A report from the Associated Press makes that decision even more questionable: according to schedule documents the AP secured under the Freedom of Information Act, EPA chief Scott Pruitt took a private meeting with Andrew Liveris, the CEO of Dow Chemical, shortly before deciding to go against his own agency’s recommendation in refusing to ban chlorpyrifos.
In June of 2016, the EPA, then under the control of Obama nominee Gina McCarthy, performed an extensive assessment of chlorpyrifos, an insecticide that essentially shuts down the organs of insect pests. That assessment found that chlorpyrifos as it is currently used is unsafe; it is found in dangerously high levels in drinking water, and it can affect both farmworkers and children in dangerous ways. (Though it wasn’t the subject of that study, chlorpyrifos is likely to have damaging effects on the environment as well.)

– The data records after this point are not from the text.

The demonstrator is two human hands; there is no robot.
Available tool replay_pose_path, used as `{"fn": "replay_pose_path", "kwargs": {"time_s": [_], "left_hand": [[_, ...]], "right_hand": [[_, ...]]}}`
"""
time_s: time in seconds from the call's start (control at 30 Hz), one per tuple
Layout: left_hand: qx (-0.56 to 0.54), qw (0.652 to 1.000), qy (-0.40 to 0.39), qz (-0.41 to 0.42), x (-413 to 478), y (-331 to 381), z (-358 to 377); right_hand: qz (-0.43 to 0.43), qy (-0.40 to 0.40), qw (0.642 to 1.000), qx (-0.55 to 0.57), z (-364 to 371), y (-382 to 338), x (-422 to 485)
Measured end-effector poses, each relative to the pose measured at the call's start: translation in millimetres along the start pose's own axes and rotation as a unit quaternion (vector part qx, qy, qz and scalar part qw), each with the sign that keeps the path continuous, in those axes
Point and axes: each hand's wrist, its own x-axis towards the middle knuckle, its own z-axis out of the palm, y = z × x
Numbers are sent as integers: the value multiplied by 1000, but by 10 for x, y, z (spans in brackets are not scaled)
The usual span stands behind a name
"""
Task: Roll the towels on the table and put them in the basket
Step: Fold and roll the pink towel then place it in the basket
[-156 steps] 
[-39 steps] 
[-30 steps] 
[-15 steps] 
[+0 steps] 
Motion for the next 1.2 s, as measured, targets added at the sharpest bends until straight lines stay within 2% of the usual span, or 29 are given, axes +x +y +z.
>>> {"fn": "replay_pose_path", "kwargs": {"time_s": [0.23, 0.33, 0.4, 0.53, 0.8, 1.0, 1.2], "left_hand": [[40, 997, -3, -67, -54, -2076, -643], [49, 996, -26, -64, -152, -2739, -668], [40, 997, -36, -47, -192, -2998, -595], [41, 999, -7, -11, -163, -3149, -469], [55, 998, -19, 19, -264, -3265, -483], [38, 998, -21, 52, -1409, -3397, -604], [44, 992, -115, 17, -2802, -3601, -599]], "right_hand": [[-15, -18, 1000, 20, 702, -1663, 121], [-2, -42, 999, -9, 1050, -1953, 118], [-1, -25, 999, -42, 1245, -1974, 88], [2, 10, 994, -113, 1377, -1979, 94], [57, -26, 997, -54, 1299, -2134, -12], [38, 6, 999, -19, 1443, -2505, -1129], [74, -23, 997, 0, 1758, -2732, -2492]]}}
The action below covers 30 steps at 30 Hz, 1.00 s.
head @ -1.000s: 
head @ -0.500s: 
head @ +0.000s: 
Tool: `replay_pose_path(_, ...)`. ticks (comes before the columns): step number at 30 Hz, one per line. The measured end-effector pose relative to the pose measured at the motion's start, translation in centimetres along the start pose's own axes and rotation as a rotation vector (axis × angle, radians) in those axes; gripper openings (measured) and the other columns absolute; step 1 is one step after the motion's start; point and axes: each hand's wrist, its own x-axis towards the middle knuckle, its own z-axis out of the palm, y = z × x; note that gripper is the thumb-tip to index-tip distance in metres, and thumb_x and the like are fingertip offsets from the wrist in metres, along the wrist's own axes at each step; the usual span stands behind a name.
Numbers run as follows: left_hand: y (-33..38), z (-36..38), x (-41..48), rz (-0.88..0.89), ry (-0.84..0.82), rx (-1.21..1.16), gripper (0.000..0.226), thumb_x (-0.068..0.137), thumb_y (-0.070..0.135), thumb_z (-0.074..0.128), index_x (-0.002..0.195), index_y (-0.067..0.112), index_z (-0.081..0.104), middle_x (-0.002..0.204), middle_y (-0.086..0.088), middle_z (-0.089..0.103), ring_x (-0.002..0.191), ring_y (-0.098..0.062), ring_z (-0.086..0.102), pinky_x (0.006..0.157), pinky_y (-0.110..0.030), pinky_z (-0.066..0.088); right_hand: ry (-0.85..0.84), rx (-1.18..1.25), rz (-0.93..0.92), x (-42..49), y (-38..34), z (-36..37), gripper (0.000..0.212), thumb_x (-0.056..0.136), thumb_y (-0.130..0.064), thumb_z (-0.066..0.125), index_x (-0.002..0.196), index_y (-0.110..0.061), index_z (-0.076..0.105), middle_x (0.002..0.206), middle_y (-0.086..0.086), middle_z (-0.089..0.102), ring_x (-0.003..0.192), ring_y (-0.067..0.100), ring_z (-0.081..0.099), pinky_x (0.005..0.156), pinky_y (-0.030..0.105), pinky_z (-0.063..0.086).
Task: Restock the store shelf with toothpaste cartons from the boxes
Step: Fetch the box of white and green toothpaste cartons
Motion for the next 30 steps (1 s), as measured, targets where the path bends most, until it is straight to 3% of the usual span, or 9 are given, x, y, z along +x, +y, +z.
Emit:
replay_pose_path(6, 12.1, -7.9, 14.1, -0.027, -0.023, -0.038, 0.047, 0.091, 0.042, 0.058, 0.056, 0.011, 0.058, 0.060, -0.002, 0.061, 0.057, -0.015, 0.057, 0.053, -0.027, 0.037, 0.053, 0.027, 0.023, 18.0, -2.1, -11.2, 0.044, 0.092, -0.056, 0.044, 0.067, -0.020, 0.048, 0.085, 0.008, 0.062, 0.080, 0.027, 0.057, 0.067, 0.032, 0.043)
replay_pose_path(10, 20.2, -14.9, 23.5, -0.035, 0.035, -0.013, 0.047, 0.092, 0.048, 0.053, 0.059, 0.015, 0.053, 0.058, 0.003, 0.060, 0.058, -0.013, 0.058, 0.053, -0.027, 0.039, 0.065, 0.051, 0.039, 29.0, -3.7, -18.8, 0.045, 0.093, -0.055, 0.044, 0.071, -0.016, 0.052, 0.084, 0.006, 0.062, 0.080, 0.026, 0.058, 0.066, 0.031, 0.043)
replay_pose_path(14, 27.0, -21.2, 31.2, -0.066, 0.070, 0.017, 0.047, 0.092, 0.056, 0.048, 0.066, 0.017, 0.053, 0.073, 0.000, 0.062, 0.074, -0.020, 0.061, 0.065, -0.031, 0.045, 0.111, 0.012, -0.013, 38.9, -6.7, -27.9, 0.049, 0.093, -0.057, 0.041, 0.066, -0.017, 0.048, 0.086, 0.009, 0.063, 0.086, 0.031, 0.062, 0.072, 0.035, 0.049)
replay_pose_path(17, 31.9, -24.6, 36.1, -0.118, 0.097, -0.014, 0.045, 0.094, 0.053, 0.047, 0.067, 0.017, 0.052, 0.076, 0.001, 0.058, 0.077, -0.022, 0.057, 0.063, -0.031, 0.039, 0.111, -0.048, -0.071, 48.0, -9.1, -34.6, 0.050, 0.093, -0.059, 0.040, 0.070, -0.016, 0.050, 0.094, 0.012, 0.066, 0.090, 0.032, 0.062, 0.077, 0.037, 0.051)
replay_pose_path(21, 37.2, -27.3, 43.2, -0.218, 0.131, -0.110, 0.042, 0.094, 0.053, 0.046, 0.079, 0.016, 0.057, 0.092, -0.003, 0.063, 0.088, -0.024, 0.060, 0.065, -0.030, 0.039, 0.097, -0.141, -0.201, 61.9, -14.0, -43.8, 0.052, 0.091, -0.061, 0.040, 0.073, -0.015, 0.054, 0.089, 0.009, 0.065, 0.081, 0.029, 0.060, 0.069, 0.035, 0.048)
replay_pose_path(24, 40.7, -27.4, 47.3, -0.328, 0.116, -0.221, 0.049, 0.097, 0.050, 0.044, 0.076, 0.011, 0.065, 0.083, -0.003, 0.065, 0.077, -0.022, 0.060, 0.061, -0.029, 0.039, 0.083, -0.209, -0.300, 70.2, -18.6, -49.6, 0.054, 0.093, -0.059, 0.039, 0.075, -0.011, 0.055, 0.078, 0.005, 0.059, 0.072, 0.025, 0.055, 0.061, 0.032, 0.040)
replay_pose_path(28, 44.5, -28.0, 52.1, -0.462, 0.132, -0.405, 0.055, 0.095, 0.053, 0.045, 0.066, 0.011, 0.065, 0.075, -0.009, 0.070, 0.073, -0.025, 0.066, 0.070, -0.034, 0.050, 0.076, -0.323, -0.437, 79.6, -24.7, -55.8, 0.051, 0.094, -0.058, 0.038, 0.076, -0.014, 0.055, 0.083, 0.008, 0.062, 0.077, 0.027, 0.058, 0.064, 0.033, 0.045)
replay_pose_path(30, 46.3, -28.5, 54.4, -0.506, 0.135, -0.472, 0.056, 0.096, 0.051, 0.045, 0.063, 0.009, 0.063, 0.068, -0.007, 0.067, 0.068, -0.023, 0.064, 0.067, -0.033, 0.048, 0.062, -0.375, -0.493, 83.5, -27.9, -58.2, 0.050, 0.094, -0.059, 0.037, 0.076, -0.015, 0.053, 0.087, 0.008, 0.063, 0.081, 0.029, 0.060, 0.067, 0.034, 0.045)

After taking control of the EPA, one of Scott Pruitt’s first major moves was to ignore the study done by the EPA – again, this is a chief of a governmental organization ignoring the findings of the very organization he runs – claiming that the study’s methodology was flawed. When asked if he could provide a single peer-reviewed study citing the safety of chlorpyrifos, Pruitt said simply said that the decision was based on “interagency dialogue,” and continues to cite the largely industry-backed forces decrying the EPA’s study. Today, the pesticide remains legal and widely used.
The Associated Press reports that Pruitt met privately with Liveris only 20 days before releasing his official statement choosing not to ban chlorpyrifos. An EPA spokesperson told the AP that the men met briefly but did not discuss chlorpyrifos.
The connection between Dow Chemical and the Trump administration is not secret, or even, to be honest, subtle; Liveris was present at a Trump signing of a deregulation bill in late February (as were representatives from Lockheed Martin, Johnson & Johnson, and Campbell’s).
Dow has extensive lobbying power in Washington, having spent about $13.6 million in 2016, not including a million-dollar check to underwrite Trump’s inaugural party. (Donating to an inauguration is an easy way to avoid limits on donations; deciding how much money a person or entity can give to an inauguration is left up to the president.)
This new report adds to the mounting pile of evidence of just how intertwined the Trump organization is with corporations.